▶ _WHAT THE TASK ASKS_
Reproduce the first line of the material below and each line after it, exactly, through the line containing "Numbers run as", and give nothing more.

(INFORMATION SHOWN Opens)

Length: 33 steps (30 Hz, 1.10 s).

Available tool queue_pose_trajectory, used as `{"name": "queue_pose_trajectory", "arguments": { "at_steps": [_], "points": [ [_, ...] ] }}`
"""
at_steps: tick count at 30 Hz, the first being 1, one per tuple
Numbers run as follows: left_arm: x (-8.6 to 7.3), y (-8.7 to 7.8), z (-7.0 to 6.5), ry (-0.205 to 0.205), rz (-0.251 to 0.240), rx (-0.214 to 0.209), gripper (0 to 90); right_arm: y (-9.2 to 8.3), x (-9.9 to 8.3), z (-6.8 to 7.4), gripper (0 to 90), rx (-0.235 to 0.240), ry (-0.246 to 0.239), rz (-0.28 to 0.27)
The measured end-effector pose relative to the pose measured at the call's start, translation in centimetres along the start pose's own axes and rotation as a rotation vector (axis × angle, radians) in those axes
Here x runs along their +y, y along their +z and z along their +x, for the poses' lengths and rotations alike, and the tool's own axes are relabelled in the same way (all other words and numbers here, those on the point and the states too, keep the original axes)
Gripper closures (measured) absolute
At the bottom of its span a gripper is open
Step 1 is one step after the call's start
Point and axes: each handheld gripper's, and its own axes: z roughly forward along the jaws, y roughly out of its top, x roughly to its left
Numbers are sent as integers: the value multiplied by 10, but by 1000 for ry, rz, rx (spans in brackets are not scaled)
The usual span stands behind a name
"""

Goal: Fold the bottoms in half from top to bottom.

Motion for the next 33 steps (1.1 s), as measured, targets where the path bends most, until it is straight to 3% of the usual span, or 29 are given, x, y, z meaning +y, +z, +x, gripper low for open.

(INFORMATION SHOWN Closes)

▶ _SOLUTION FOR THIS TASK_
Length: 33 steps (30 Hz, 1.10 s).

Available tool queue_pose_trajectory, used as `{"name": "queue_pose_trajectory", "arguments": { "at_steps": [_], "points": [ [_, ...] ] }}`
"""
at_steps: tick count at 30 Hz, the first being 1, one per tuple
Numbers run as follows: left_arm: x (-8.6 to 7.3), y (-8.7 to 7.8), z (-7.0 to 6.5), ry (-0.205 to 0.205), rz (-0.251 to 0.240), rx (-0.214 to 0.209), gripper (0 to 90); right_arm: y (-9.2 to 8.3), x (-9.9 to 8.3), z (-6.8 to 7.4), gripper (0 to 90), rx (-0.235 to 0.240), ry (-0.246 to 0.239), rz (-0.28 to 0.27)

Nothing remains to be done in this exercise.